It's important to know which category each stat falls into and not only to just focus on the ones with high correlation, but also to remove the taint of the stats with low correlation. This is what we call regression. If our numbers shows that a pitcher's strikeout rate has a year-to-year correlation of 0.75 (actual number), that means that for projecting Pitcher X, we would take his 2007 strikeout rate * 0.75 and add in (1 - 0.75) * league average 2007 strikeout rate to arrive at our projection for his 2008 strikeout rate.

Naturally there are far more complex things that go into most projections such as aging curves, park factors and the like, but at their base all projection systems anchor themselves in these regressions in some form or another. So, wouldn't you like to know what those regressions are? Of course you do. To find them out, I went through my pitch data I pulled out all the pitches from starting pitchers who faced at least 200 batters and threw at least 1,000 pitches in a season of which there were 827 such seasons. I then grouped them by player by consecutive year so that the data would only be counted if a pitcher appeared in both year x and year x+1. Here's the results:

There's some pretty important factoids up there.

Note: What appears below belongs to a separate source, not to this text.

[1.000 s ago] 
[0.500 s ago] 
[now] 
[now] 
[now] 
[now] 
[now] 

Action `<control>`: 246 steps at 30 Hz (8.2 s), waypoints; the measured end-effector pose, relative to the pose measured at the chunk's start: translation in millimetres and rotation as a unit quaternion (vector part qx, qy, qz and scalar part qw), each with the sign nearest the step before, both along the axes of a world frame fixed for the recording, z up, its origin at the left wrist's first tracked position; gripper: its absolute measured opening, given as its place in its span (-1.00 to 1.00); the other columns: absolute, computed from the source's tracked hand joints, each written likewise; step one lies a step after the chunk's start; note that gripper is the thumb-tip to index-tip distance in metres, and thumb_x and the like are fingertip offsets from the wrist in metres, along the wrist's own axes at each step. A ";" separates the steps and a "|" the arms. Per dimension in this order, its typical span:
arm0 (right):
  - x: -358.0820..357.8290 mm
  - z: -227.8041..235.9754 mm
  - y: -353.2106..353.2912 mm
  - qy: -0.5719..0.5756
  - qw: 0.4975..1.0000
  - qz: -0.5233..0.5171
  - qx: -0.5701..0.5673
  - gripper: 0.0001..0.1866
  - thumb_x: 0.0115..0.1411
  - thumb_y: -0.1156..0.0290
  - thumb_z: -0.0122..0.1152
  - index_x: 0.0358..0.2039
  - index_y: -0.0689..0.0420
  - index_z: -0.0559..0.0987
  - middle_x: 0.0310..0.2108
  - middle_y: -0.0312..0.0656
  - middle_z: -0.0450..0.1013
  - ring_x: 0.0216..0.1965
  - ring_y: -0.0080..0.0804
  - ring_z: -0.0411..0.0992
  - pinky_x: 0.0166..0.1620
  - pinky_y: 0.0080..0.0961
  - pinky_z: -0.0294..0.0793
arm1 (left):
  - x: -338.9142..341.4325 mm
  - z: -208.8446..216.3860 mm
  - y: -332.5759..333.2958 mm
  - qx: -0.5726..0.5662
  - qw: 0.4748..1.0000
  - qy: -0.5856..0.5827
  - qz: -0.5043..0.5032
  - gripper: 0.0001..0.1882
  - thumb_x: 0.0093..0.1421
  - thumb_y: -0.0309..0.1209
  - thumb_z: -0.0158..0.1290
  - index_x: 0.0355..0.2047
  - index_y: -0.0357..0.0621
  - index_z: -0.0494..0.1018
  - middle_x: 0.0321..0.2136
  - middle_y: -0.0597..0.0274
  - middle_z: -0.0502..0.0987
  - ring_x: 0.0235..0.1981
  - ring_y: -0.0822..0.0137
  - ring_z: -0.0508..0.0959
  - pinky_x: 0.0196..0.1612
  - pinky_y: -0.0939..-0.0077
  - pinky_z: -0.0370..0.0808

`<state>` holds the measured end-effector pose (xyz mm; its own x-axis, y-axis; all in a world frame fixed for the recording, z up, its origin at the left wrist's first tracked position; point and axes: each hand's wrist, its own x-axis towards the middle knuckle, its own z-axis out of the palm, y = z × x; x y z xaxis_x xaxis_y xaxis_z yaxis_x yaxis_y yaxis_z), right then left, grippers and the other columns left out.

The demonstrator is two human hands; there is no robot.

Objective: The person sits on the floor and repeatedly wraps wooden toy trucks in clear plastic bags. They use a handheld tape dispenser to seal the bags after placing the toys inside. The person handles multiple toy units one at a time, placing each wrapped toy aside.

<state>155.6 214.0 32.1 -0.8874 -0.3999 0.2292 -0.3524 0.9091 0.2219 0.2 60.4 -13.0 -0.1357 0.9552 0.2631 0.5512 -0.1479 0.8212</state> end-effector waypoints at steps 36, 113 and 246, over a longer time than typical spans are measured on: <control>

At the very bottom we see why ERA is a terrible measurement. That low correlation goes to show how little control a pitcher has over it. Ditto BABIP (no surprise) and ditto HR/FB which might come as a bit more of a surprise especially if you noticed how incredibly stable GB% is, but as the plot below shows, there appears to be little to zero correlation between a pitcher's GB rate and his HR/FB ratio.

Since HR/FB isn't stable, it's no surprise that HR isn't either. Walks and strikeouts are fairly predictable, but not as good as balls and missed bats which is what leads me to say that if we wanted to construct a finer version of the three true outcomes for pitchers, it would be balls, swinging strikes and groundballs. It dovetails both with the data above and what's logical to me; that the three things we want most in a pitcher is to throw strikes, miss bats and keep the ball on the ground. Most everything else is out of his control.